This invention relates generally to apparatus for mounting and fastening printed circuit boards or cards within a rack or chassis, and, more particularly, to apparatus of the kind that includes an elongated wedge assembly that expands transversely to fasten the board in place.
Elongated wedge assemblies of this particular kind have been in common use for fastening printed circuit (i.e., PC) boards within an elongated slot in a rack or chassis. The assembly typically includes a center wedge having sloped surfaces at its opposite ends and two end wedges having surfaces that abut against the center wedge's opposite ends. A screw extends lengthwise through the center wedge and connects together the two end wedges. Rotating the screw in one direction draws the two end wedges toward each other, causing them to deflect transversely on the sloped abutting surfaces. This increases the assembly's effective width and thereby fastens the PC board tightly within the slot. Subsequently rotating the screw in the opposite direction moves the two end wedges apart from each other, to bring them back into longitudinal alignment with the center wedge and, thereby, to release the clamping force on the PC board. The wedge assemblies can be constructed with any uneven number of wedge segments.

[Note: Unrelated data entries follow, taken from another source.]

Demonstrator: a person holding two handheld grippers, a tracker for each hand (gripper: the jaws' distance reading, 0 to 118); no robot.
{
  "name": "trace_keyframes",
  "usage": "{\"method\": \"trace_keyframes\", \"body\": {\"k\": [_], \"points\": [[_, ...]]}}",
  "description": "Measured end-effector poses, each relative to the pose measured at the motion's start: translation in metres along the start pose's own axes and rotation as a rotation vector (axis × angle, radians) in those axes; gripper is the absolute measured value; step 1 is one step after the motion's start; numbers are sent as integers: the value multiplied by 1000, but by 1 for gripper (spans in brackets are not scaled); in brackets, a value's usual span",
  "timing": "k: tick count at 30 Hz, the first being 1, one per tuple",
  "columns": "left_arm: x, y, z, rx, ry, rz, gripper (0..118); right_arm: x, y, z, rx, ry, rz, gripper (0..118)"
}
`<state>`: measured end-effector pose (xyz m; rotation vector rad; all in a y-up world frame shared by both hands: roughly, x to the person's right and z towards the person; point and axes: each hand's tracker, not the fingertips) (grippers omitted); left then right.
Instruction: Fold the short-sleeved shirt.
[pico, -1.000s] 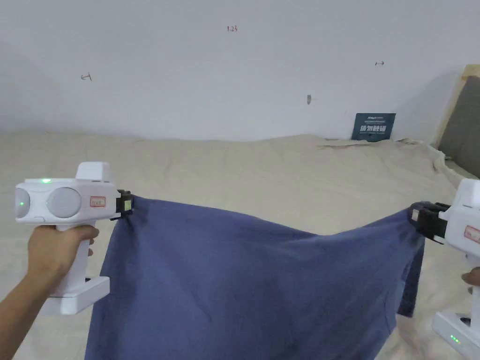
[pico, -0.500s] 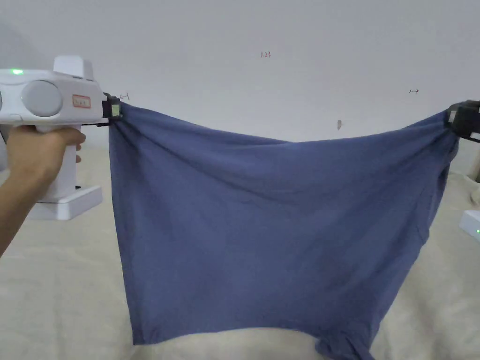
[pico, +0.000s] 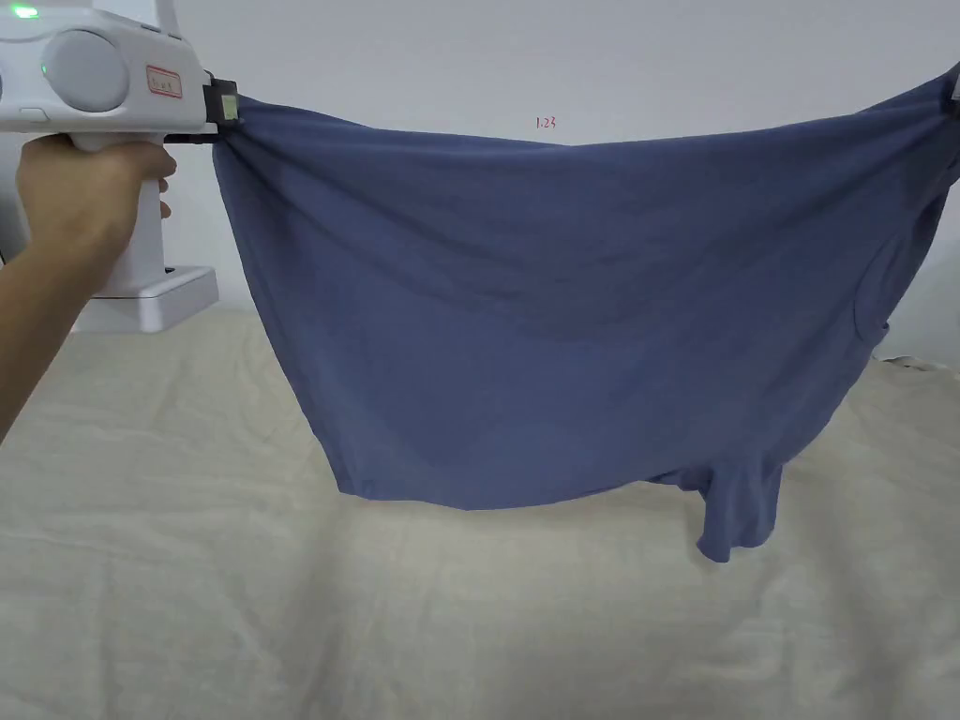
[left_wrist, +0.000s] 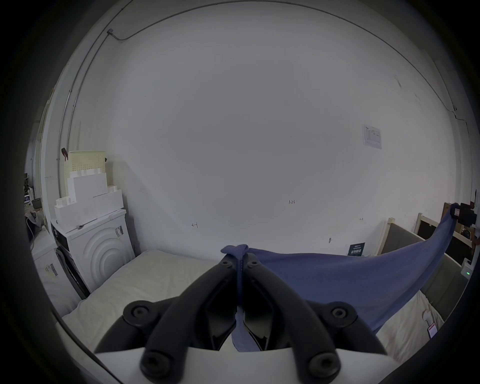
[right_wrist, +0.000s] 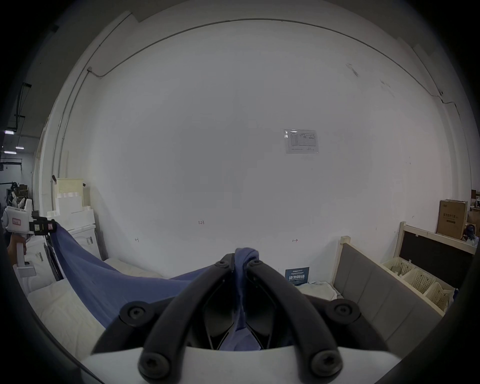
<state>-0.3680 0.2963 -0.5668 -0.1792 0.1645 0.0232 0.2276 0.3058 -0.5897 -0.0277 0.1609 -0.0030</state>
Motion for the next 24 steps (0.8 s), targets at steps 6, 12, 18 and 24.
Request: {"method": "trace_keyframes", "body": {"k": [6, 12, 18, 24], "points": [[4, -46, -24, -53, -14, -19, 0, 5, -55, -13, -68, -18, -20, 2], [11, -115, -39, -137, -5, -57, 0, 12, -129, -16, -194, -29, -59, 2], [16, -183, -38, -245, -14, -52, 0, 19, -202, -11, -311, -46, -91, 2], [7, -253, -6, -329, -39, -28, 0, 22, -261, 36, -370, -27, -136, 2]]}}
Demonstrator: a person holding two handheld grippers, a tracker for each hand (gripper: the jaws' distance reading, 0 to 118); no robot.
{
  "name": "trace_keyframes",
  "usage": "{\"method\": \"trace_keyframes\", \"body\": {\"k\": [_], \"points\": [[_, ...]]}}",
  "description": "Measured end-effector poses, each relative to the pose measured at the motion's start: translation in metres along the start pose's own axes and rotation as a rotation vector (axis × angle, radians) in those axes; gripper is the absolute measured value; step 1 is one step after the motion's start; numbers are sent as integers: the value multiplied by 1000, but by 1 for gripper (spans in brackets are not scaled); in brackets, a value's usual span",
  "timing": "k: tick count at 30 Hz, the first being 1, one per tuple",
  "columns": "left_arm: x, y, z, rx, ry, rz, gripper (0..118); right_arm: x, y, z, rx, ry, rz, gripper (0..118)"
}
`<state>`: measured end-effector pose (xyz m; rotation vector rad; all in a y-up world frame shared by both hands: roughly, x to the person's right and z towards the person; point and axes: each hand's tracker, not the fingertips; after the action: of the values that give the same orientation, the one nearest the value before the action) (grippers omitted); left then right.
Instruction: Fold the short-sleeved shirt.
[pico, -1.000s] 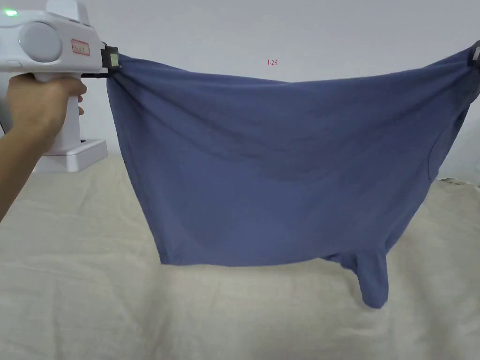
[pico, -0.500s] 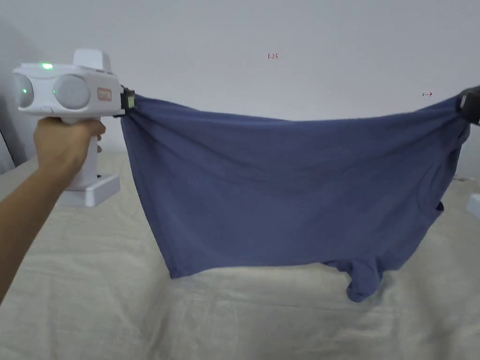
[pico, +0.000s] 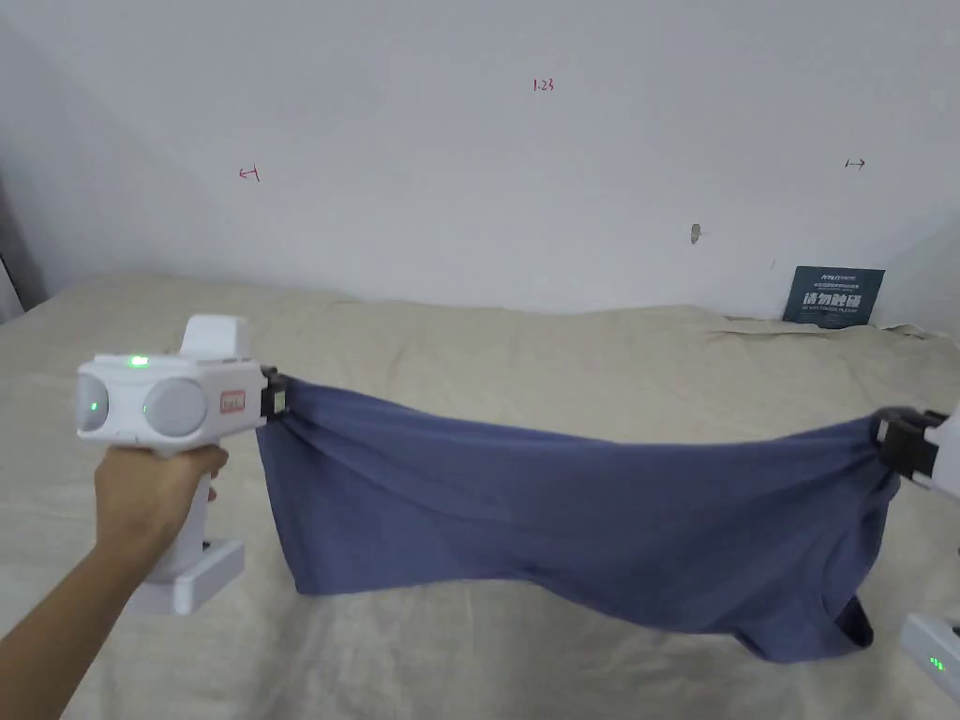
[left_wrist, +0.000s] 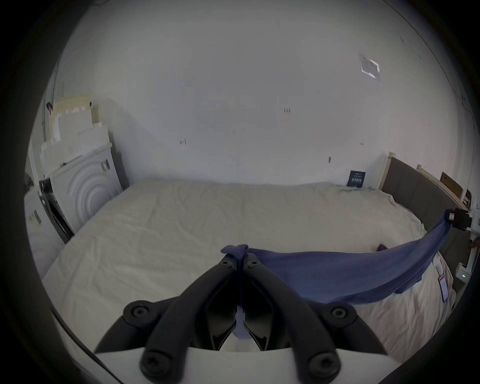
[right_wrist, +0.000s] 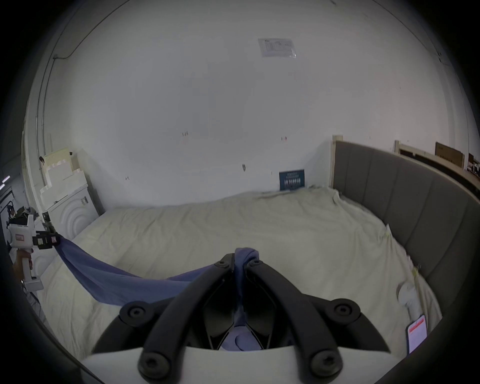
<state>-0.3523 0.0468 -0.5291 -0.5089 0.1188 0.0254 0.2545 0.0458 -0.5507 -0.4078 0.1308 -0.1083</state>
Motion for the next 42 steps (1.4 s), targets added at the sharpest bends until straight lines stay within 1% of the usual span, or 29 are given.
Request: {"method": "trace_keyframes", "body": {"k": [5, 7, 12, 13, 16, 18, 19, 24, 29, 35, 39, 42], "points": [[-6, -77, 26, -106, -18, 43, 0, 4, -60, 35, -58, 16, -21, 2], [-5, -109, 43, -141, -24, 48, 0, 6, -85, 53, -83, 26, -52, 2], [-14, -181, 66, -243, -21, 68, 0, 6, -137, 100, -134, 35, -86, 2], [-15, -195, 73, -261, -19, 78, 0, 7, -149, 112, -145, 39, -105, 2], [-23, -227, 89, -301, -15, 107, 0, 7, -177, 140, -173, 40, -133, 2], [-28, -242, 101, -335, -19, 153, 0, 6, -194, 156, -190, 34, -134, 2], [-30, -251, 107, -335, -14, 150, 0, 6, -202, 165, -203, 34, -137, 2], [-39, -280, 128, -366, 3, 164, 0, 5, -233, 194, -261, 26, -114, 2], [-43, -301, 143, -391, 12, 168, 0, 7, -259, 209, -308, 19, -121, 2], [-37, -320, 140, -434, 28, 166, 0, 15, -288, 195, -385, -34, -167, 2], [-33, -321, 142, -426, 49, 167, 0, 15, -302, 185, -439, -69, -162, 2], [-29, -320, 142, -439, 55, 158, 1, 10, -307, 181, -474, -89, -133, 2]]}}
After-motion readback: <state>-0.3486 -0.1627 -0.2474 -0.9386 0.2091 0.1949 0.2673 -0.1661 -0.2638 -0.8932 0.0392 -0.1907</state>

Although the wedge assembly described briefly above has proven generally effective in locking a PC board in place, its use has not proven to be entirely satisfactory. This arises because some applications require that a predetermined force be applied to the PC board, to ensure contact between the board and the chassis track and, thereby, to provide efficient thermal conductivity and/or electrical grounding. A predetermined force is also sometimes required to prevent loosening due to critical vibration forces. In all of these cases, torque wrench measurements have normally been required to provide the desired clamping forces. Further, wedge assemblies of this kind can sometimes damage the PC board, because of overtightening of the screw.
Still another drawback to conventional locking wedge assemblies arises when the screw is loosened, which increases the assembly's length and allows the three wedges to move with respect to each other. Consequently, rotation or transverse movement of the wedges about the screw axis can sometimes make installation of the attached assembly and PC board to the chassis track difficult.
It should, therefore, be appreciated that there is a need for a locking wedge assembly that avoids the above difficulties. The assembly should ideally control the force applied to the PC board and chassis track, and thereby eliminate the need to measure torque each time the assembly is tightened. The wedge assembly also should maintain the wedges aligned with each other when the clamping force is removed, for insertion or extraction of the PC board to or from a chassis track. These features are all provided by the present invention.